Show all lines containing "Identify" from the data below.

Record set -

____

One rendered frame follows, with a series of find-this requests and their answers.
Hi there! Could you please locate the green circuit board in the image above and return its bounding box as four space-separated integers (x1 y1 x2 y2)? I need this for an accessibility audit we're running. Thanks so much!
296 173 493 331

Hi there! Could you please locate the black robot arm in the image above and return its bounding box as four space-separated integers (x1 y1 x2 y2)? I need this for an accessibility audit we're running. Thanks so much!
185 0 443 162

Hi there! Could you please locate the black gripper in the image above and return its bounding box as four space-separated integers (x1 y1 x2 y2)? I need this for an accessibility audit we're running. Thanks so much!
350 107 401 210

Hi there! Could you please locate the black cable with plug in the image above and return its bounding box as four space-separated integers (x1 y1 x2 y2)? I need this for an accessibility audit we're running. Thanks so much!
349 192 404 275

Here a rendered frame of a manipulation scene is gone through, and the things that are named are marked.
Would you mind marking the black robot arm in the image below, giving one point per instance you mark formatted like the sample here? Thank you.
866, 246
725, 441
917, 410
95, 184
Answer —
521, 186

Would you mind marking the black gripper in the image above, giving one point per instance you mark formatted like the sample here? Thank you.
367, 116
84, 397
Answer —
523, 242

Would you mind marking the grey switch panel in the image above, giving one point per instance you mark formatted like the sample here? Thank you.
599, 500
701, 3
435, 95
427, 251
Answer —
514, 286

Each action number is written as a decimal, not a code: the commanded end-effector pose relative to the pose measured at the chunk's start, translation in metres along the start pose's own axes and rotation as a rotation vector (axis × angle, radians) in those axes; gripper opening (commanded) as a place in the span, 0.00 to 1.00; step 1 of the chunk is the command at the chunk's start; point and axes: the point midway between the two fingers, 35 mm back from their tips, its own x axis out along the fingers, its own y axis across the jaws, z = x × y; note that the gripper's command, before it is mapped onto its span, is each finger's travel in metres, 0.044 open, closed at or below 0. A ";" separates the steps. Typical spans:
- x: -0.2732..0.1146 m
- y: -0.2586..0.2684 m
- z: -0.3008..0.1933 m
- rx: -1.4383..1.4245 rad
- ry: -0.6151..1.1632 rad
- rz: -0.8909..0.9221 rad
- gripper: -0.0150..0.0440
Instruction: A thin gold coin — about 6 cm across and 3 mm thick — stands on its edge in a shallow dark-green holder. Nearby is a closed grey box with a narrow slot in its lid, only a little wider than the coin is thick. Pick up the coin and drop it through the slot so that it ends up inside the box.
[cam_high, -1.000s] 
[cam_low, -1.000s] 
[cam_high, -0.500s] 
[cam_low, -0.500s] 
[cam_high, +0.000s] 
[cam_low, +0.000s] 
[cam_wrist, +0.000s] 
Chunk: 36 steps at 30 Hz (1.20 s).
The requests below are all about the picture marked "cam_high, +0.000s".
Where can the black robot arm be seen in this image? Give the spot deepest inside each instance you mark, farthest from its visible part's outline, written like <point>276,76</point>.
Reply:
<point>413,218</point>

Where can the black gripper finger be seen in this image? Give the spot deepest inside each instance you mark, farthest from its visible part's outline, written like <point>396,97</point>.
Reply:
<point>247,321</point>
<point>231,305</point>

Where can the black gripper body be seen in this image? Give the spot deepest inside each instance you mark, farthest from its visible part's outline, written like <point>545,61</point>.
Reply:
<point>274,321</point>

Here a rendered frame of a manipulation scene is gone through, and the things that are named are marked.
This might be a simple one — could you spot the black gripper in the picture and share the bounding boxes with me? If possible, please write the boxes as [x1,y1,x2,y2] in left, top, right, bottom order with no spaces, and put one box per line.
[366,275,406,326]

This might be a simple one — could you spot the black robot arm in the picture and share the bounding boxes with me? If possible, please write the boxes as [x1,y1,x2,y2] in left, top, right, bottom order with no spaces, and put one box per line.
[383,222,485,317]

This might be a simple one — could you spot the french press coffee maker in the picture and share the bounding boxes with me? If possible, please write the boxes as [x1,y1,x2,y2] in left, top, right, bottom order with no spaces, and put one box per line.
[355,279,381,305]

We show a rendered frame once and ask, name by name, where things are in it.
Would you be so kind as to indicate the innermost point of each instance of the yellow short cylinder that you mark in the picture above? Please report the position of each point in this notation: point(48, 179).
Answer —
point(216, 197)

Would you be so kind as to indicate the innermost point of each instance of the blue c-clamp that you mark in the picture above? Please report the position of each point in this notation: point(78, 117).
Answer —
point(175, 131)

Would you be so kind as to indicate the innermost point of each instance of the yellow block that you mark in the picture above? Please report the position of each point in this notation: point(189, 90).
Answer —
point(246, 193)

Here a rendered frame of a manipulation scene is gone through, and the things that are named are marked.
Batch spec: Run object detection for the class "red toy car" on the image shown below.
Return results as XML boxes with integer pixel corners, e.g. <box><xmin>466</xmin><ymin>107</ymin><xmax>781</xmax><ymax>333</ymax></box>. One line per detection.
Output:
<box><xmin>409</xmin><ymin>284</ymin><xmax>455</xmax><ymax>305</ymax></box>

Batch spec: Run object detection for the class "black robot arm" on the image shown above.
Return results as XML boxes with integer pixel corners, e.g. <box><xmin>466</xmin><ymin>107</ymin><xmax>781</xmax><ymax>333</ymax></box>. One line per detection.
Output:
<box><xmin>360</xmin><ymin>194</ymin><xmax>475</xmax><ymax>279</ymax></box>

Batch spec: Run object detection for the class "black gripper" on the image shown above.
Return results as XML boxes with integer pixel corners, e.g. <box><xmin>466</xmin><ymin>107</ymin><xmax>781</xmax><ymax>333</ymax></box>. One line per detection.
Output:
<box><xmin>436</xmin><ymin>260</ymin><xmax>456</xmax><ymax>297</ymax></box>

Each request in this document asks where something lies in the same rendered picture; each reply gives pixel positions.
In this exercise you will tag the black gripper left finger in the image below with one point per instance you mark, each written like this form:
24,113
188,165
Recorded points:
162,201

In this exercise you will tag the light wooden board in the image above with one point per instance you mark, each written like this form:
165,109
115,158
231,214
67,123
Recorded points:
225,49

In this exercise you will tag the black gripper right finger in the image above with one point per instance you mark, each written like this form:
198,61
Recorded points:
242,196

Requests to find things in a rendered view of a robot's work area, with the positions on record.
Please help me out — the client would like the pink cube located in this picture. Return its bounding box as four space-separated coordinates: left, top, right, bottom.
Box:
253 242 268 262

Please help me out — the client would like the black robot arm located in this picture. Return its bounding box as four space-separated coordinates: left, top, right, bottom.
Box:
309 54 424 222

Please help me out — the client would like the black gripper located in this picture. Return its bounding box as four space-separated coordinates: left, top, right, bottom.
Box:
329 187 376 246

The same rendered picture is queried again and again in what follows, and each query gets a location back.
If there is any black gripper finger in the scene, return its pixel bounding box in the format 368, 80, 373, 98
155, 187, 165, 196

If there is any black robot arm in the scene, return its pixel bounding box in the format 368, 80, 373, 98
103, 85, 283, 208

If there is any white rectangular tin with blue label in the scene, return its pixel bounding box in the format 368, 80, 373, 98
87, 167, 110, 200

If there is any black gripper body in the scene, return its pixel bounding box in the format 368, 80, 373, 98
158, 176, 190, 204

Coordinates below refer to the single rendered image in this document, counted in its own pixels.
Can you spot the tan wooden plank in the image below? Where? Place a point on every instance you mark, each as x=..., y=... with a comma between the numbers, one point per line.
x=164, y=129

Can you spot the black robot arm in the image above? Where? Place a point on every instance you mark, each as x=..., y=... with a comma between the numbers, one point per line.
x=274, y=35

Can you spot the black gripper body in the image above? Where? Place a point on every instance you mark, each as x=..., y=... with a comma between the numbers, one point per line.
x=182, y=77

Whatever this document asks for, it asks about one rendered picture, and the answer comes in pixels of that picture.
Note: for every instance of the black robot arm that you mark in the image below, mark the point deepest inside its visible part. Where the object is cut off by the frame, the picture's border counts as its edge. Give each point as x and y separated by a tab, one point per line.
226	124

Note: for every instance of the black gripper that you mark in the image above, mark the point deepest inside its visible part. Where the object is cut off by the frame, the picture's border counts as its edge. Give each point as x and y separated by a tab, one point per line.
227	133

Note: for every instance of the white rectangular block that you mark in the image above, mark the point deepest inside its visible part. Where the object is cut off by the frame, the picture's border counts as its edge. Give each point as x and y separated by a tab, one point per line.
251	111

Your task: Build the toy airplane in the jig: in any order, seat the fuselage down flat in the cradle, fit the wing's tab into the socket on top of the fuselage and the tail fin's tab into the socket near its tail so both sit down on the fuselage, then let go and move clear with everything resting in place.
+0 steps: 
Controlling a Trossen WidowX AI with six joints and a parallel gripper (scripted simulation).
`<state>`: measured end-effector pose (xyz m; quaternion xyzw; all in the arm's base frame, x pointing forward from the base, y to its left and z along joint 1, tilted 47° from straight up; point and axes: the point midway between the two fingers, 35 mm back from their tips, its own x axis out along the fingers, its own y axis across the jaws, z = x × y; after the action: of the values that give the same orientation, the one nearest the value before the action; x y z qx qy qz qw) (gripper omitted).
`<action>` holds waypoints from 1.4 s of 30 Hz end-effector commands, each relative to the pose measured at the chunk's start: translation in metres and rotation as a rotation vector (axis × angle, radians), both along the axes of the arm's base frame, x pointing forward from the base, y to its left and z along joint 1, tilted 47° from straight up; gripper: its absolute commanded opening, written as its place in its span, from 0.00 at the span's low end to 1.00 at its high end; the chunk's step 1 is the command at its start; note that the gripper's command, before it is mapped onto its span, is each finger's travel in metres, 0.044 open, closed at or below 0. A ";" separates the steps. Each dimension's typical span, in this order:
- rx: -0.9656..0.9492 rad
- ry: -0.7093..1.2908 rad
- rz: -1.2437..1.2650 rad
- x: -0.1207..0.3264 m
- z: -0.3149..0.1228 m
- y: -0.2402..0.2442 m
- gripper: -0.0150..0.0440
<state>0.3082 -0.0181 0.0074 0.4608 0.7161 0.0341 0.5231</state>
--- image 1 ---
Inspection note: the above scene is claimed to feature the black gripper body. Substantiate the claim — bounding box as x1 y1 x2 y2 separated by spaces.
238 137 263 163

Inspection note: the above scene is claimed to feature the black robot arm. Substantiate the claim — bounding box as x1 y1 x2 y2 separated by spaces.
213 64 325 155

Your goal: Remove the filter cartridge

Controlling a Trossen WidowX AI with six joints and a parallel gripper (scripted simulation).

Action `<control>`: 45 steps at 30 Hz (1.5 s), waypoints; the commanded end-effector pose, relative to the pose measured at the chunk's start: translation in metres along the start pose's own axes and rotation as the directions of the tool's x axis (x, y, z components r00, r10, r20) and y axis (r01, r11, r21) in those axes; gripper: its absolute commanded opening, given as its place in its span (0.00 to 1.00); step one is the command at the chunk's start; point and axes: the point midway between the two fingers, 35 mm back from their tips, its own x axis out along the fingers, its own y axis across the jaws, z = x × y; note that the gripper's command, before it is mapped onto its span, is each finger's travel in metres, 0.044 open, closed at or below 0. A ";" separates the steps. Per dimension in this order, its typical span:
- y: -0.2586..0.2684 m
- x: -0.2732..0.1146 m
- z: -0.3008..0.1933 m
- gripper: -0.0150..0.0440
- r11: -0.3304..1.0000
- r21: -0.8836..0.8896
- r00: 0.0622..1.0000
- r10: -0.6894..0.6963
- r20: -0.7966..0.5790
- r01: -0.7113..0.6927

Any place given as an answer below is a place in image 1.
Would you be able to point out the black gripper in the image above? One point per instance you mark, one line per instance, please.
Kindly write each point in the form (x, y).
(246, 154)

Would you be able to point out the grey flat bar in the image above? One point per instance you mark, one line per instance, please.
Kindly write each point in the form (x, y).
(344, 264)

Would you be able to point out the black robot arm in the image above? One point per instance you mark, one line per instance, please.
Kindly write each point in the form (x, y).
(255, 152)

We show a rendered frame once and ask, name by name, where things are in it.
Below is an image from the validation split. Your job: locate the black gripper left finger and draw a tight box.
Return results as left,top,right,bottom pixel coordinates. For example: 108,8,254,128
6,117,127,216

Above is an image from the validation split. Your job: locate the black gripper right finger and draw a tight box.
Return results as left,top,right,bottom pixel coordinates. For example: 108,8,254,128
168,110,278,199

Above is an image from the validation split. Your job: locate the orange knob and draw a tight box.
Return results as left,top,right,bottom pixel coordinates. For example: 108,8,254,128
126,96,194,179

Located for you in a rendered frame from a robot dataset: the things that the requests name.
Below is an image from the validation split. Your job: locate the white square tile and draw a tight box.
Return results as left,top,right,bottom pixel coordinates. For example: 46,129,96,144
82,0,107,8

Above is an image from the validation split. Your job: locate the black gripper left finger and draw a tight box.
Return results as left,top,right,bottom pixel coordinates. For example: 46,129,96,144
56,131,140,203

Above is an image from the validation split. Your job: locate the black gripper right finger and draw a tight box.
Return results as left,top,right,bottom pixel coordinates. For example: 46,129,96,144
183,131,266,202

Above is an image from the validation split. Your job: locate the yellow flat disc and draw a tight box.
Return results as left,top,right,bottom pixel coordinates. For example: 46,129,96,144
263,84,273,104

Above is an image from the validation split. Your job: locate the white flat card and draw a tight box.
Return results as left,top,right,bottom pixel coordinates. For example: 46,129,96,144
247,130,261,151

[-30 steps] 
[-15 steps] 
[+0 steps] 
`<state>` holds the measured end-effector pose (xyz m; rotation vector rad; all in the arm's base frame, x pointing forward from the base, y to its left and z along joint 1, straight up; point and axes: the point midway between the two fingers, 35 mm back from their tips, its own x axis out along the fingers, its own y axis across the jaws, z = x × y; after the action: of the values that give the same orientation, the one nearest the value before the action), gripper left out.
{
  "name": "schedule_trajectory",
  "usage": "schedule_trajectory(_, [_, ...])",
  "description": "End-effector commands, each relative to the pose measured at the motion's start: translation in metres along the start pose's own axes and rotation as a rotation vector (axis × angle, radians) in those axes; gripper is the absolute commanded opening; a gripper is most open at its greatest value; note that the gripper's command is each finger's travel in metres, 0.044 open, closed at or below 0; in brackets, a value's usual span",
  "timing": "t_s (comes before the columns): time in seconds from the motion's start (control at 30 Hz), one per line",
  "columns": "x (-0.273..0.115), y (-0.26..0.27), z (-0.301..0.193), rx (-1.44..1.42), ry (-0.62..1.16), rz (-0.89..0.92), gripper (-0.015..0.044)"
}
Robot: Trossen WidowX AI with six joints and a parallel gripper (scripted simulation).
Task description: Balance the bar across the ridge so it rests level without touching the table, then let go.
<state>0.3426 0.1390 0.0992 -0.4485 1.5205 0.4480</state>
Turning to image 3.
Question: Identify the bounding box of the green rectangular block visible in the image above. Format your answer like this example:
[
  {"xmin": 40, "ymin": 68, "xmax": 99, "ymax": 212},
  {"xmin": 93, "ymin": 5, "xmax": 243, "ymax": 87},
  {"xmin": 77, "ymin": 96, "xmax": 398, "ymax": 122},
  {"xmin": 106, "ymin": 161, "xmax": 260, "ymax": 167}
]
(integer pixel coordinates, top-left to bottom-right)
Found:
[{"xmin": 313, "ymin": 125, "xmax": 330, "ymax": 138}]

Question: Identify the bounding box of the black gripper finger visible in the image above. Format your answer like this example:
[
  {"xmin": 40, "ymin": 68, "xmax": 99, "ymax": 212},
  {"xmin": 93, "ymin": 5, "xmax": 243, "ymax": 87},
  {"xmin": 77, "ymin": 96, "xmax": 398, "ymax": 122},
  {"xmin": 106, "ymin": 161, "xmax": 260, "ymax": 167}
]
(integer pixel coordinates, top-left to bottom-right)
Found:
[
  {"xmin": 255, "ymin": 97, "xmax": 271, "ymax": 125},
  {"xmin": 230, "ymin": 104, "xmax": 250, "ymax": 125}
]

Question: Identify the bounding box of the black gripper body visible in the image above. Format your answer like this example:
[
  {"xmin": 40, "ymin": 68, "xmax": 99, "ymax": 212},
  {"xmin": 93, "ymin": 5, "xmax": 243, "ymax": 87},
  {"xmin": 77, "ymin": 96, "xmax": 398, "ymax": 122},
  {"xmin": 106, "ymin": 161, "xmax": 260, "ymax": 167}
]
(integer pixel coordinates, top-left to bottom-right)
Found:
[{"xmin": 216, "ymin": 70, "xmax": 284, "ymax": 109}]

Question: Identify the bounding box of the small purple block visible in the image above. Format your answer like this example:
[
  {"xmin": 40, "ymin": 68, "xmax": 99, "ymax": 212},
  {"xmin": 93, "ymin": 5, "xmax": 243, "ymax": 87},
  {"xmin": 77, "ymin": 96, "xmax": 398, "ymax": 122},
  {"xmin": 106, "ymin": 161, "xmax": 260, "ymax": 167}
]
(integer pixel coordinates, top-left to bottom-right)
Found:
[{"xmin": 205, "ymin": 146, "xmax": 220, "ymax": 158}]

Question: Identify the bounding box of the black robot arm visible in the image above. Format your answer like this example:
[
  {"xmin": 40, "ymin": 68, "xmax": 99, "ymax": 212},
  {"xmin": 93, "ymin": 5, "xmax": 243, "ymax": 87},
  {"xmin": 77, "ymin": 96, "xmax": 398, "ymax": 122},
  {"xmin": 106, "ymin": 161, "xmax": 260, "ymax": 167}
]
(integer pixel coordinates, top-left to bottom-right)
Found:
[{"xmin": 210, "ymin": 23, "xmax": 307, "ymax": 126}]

____

Answer below -
Question: Identify the bounding box of the green rectangular block visible in the image above. Format your answer like this example:
Question: Identify the bounding box of the black gripper finger visible in the image above. Format your answer like this example:
Question: Identify the bounding box of the black gripper body visible in the image above. Format your answer like this example:
Question: Identify the bounding box of the small purple block visible in the image above. Format your answer like this example:
Question: Identify the bounding box of the black robot arm visible in the image above. Format your answer like this example:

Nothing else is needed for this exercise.